*Task brief*
Only the stretch below from the line holding "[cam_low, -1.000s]" through the line holding "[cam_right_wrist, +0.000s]" should be restated, word for word and with both ends included; pictures stay out.

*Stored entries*
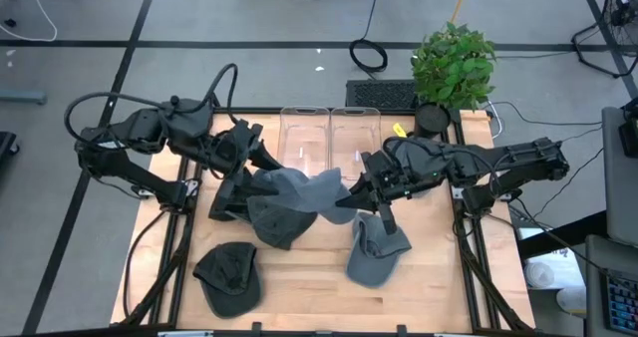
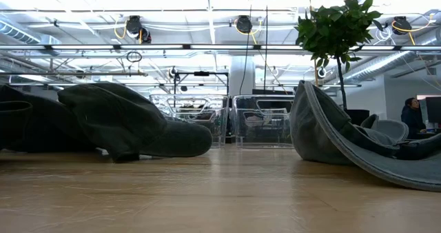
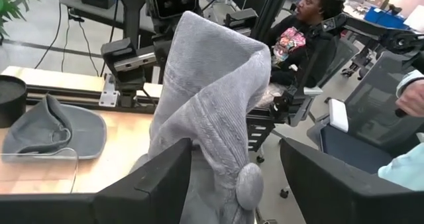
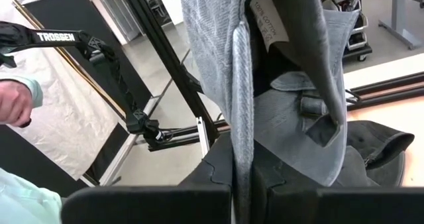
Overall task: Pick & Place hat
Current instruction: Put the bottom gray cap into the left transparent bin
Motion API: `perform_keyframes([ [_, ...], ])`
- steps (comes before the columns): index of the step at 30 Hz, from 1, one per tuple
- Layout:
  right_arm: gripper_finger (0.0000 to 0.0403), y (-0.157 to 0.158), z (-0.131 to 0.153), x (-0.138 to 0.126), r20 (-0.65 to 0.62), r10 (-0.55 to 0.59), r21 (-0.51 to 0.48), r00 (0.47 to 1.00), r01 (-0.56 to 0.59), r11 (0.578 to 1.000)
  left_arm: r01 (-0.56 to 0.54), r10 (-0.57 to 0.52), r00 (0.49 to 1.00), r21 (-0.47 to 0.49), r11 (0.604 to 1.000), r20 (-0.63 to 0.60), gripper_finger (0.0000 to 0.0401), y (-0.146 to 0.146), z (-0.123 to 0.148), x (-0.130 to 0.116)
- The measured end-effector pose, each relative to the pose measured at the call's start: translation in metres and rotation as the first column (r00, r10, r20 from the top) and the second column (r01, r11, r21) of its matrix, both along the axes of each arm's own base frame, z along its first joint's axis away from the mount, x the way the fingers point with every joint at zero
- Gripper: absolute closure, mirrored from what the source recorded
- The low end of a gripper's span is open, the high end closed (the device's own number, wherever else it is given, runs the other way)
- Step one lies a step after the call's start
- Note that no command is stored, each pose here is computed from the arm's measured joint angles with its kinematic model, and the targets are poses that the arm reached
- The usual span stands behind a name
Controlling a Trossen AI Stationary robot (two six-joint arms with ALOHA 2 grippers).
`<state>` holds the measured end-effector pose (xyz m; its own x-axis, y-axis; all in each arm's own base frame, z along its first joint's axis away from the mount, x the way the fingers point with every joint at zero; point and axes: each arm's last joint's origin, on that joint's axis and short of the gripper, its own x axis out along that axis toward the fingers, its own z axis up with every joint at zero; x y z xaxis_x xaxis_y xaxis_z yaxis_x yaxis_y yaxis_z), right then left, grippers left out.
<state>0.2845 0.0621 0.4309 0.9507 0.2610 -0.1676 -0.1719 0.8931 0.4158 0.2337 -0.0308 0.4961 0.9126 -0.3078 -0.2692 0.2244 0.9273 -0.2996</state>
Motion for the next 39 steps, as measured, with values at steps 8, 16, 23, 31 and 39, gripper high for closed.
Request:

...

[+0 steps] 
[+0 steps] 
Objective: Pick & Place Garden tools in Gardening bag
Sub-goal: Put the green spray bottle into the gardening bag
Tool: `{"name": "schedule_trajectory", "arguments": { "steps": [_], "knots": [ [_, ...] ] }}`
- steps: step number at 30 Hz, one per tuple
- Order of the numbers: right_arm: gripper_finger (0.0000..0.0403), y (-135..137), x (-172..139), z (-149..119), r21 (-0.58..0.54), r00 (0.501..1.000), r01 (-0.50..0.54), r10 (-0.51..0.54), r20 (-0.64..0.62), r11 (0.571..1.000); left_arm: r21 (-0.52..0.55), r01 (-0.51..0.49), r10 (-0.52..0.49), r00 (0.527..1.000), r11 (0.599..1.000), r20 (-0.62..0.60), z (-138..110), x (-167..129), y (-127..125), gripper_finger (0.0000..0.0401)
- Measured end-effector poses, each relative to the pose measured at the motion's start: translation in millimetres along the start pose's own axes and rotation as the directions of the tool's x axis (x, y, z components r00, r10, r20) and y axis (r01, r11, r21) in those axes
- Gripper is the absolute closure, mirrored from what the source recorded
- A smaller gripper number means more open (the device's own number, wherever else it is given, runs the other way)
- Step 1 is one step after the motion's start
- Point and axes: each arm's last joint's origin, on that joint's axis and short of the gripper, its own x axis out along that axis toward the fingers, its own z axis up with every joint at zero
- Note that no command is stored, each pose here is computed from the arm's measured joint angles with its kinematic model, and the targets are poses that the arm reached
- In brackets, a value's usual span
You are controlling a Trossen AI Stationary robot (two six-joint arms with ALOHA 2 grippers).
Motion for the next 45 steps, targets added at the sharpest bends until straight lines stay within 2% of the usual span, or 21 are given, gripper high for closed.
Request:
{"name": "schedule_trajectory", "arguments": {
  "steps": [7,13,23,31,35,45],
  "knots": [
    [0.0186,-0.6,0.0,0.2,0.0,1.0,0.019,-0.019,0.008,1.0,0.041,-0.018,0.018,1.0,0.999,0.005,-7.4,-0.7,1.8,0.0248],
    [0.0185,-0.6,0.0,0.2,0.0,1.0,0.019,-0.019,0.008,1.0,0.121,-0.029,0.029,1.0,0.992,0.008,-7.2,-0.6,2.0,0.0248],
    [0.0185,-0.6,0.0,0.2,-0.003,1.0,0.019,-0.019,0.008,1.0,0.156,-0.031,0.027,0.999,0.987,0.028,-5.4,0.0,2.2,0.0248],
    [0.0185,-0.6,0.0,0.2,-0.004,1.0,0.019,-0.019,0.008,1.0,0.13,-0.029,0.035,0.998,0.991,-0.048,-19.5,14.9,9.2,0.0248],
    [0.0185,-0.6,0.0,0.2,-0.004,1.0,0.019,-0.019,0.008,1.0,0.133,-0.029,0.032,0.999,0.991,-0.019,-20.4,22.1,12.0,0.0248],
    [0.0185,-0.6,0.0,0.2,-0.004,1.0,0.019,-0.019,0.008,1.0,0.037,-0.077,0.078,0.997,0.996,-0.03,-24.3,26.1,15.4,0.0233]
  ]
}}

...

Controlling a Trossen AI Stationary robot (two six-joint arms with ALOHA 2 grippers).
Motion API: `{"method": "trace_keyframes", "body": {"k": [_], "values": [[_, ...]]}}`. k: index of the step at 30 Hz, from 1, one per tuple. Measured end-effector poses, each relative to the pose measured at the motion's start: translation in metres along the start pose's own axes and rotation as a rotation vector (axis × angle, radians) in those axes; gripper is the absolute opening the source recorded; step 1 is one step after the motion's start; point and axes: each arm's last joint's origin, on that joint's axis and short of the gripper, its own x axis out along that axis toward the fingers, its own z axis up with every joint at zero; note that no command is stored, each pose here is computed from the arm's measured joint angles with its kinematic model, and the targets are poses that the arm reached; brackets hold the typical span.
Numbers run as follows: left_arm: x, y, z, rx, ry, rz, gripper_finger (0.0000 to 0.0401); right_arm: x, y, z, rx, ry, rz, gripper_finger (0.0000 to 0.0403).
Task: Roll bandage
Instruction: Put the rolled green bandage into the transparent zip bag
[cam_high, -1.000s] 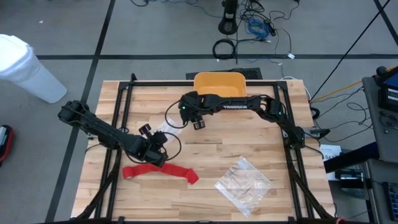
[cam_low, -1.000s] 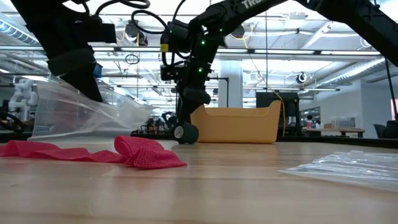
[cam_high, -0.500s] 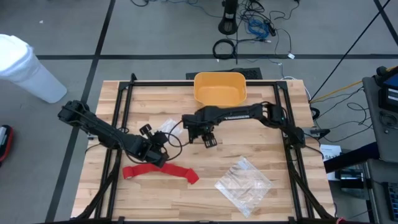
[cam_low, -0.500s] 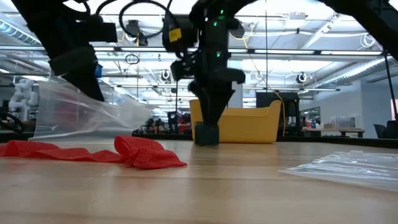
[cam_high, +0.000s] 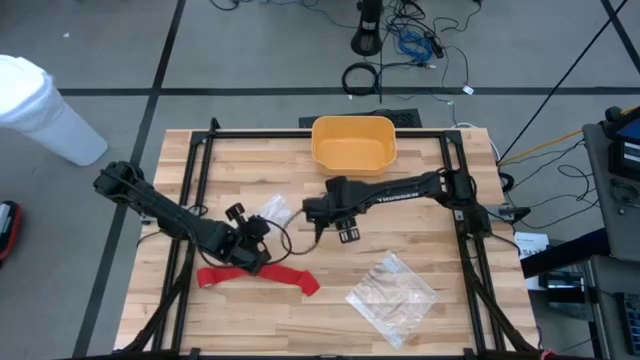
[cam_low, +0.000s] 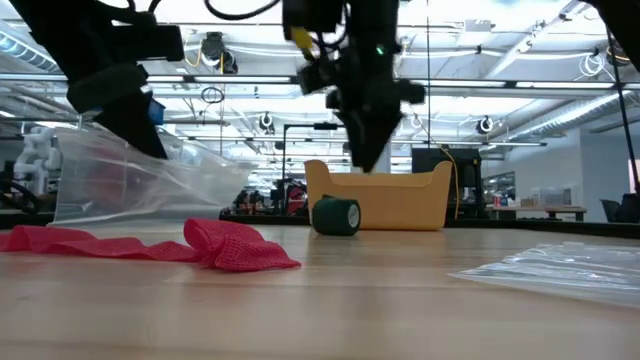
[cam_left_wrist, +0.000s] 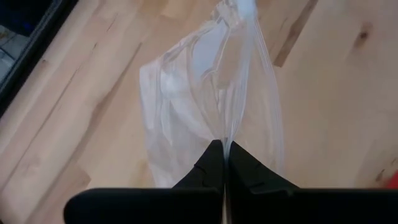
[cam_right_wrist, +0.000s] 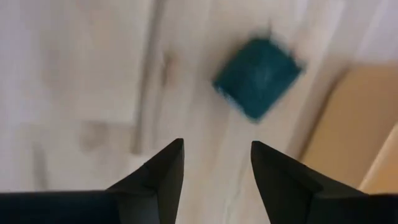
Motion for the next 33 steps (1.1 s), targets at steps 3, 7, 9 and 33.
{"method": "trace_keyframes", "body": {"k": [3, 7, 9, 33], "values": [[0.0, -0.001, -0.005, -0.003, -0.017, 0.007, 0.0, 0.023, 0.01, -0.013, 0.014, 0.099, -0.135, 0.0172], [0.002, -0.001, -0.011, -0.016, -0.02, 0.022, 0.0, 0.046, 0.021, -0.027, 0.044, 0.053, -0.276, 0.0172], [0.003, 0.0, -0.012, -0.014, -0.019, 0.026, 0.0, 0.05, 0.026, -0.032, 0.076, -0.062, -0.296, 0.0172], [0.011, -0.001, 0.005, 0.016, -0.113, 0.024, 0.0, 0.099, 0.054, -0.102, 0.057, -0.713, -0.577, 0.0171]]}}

*Worked solution*
[cam_low, -1.000s] 
[cam_high, -0.500s] 
[cam_low, -0.500s] 
[cam_high, +0.000s] 
[cam_low, +0.000s] 
[cam_left_wrist, +0.000s] 
[cam_right_wrist, +0.000s] 

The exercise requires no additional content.